The poor D.A. knew she was going to die from the minute they forced her into the truck. But she never gave in. Not once. She seemed brave to Michelle. The real crime was that she never even knew why she was dying! They wouldn’t even give her that.
The door creaked open and Mal eased into the room. The look of triumph on his face gave Michelle the creeps. He lay down next to her, smelling of tobacco and alcohol. “What happened to my party girl?”
“Not tonight,” Michelle said. A wheeze kicked up in her chest.
“Not tonight?” Mal grinned.
Michelle sat up. “I just don’t understand. Why her?
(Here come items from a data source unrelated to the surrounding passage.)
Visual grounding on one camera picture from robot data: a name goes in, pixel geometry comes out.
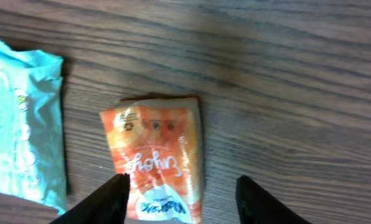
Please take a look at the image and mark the teal snack packet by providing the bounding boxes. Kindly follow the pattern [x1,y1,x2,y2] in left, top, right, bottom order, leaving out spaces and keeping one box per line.
[0,41,67,215]

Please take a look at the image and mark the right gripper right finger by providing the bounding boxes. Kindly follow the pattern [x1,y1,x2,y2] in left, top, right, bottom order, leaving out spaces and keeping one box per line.
[235,175,310,224]

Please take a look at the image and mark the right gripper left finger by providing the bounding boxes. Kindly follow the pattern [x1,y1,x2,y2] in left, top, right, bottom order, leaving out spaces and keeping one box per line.
[51,174,130,224]

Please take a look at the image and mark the small orange white box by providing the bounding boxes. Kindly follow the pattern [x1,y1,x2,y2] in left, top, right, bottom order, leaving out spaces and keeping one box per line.
[100,98,204,223]

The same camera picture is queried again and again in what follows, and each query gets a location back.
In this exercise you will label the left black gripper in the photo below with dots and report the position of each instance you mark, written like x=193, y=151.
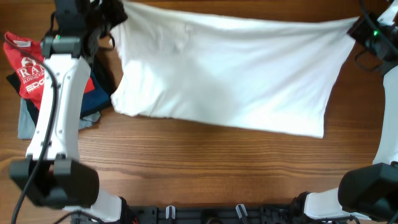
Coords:
x=114, y=7

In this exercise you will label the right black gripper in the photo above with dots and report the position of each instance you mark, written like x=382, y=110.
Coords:
x=358, y=32

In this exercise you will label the white t-shirt black print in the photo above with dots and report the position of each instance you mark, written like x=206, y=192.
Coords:
x=229, y=71

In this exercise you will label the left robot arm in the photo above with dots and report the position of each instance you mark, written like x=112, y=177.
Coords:
x=51, y=174

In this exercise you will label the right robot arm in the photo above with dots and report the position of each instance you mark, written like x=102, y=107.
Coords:
x=368, y=193

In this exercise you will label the black folded shirt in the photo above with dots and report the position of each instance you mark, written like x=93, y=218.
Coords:
x=97, y=67

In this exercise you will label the navy blue folded shirt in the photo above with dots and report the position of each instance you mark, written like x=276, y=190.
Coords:
x=99, y=98

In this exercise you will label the red folded printed t-shirt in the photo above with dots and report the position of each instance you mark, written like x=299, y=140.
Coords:
x=28, y=68

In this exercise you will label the grey folded shirt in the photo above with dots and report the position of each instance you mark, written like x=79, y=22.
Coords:
x=26, y=126

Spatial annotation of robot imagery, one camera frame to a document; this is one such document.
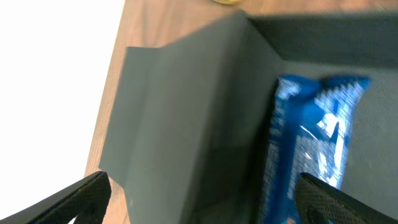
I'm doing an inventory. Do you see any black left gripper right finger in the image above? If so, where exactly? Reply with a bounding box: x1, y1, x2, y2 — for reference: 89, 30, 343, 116
294, 172, 397, 224

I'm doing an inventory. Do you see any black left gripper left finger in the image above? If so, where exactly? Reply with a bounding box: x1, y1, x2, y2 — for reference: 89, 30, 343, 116
1, 171, 111, 224

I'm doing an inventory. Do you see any blue snack bar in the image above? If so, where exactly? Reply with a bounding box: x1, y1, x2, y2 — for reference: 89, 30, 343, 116
257, 75, 370, 223

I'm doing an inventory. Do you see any dark green box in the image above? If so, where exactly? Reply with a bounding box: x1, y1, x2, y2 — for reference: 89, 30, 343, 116
99, 11, 397, 223

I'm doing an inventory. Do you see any yellow plastic bottle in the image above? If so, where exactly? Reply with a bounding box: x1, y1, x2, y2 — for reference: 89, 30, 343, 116
212, 0, 242, 5
What did she do to anybody?”
“I mean, what did any of them really do?” Mal stroked her hair. “Wrong employer, honeybun. She represented the big bad state that’s sanctioning the criminal pillaging of the world. That’s what she did, Michelle. She’s tanks in Iraq. She’s Grumman and Dow Chemical and the WTO all rolled into one. Don’t be fooled because she was pretty.”
“They said on the news that she put away murderers. She even prosecuted some of these CEOs in business scandals.”
“And I told you not to pay attention to the news, Michelle. Sometimes people who do good things die. Hold that thought.”
She shot a horrified look at him. The cough in her chest grew tighter. She fumbled around the bed for her new inhaler, but Mal blocked her hand. “What did you think, Michelle? We were in this just to knock off a couple of fat-cat billionaires? Our fight’s with the state. The state is very powerful. It won’t roll over and die.”
Michelle forced a breath. She realized in that moment that she was different from Mal. From them all. He called her a little girl. But he was wrong. A little girl didn’t do the terrible things she had done. She wheezed again. “I need my inhaler, Mal. Please.”
“And I need to know if I can trust you, honeybun.” He picked up the inhaler and twirled it in his fingers like a toy.